Principle of least privilege. A key that can only read datasets cannot accidentally modify or delete them. Scoping permissions limits the blast radius of a compromised or misconfigured key to only the resources it was granted access to. Operational clarity. When each key has a clear, narrow purpose, it’s easy to understand what a key is for just by looking at its permissions. A key with Read Datasets and Read Queries is obviously for analytics, not for data ingestion or workflow management. Auditability. Scoped keys make audit logs more meaningful. When an action occurs, the key’s permissions tell you not just who performed it, but what category of operation was intended—helping you quickly identify unexpected behavior.

How permissions work

Every API key permission is a combination of two things:
  • Access level — What the key can do: Read (view and list resources) or Write (create, update, and delete resources)
  • Resource — Which functional area of the platform the permission applies to, such as Datasets, Connections, or Jobs
For example, a key with Read Datasets permission can view dataset metadata, samples, and statistics, but cannot create new datasets or modify existing ones.
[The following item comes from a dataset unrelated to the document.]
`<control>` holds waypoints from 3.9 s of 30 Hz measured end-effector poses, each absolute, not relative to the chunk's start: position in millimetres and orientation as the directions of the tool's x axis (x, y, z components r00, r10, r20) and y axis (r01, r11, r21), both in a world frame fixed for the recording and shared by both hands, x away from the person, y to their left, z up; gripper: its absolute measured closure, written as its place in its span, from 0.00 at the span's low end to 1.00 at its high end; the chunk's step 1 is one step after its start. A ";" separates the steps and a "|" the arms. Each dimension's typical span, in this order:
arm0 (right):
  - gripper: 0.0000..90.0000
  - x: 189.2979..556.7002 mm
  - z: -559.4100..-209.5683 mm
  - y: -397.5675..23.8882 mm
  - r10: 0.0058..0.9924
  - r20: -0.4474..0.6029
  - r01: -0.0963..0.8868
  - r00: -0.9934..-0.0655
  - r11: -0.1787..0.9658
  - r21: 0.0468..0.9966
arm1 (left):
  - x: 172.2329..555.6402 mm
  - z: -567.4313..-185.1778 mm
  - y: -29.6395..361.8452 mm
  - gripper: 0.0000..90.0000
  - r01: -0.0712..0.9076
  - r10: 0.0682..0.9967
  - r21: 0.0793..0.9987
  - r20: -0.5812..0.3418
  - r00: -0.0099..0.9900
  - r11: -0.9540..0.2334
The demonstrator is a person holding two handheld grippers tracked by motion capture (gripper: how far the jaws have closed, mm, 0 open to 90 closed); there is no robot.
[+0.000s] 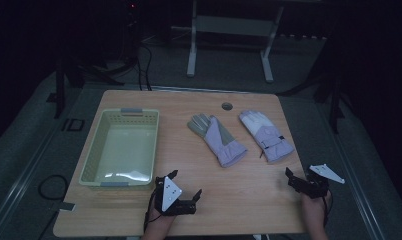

Adding Write Datasets would grant the ability to create, update, and delete datasets as well.

How permissions compose

API keys can hold multiple permissions. Permissions are additive—each permission grants additional capabilities, and there are no deny rules. A key’s effective access is the union of all its assigned permissions. If a key attempts an operation that requires a permission it doesn’t have, the API returns a 401 Unauthorized response. This applies even if the key has other permissions—each resource and access level is checked independently.

Choosing the right scope

When deciding which permissions to assign to a key, consider:
  • Think about the key’s purpose. What specific tasks will this key perform? Start with the minimum permissions needed for those tasks and add more only if required.
  • Separate concerns across keys. Use different keys for different systems or workflows. A key for your analytics dashboard shouldn’t also have permissions to manage workflows or modify datasets.
  • Review permissions periodically. As your integration evolves, the permissions a key needs may change. Audit your keys regularly and remove permissions that are no longer necessary.
For a complete list of all available resources and their access levels, see the Permissions Reference.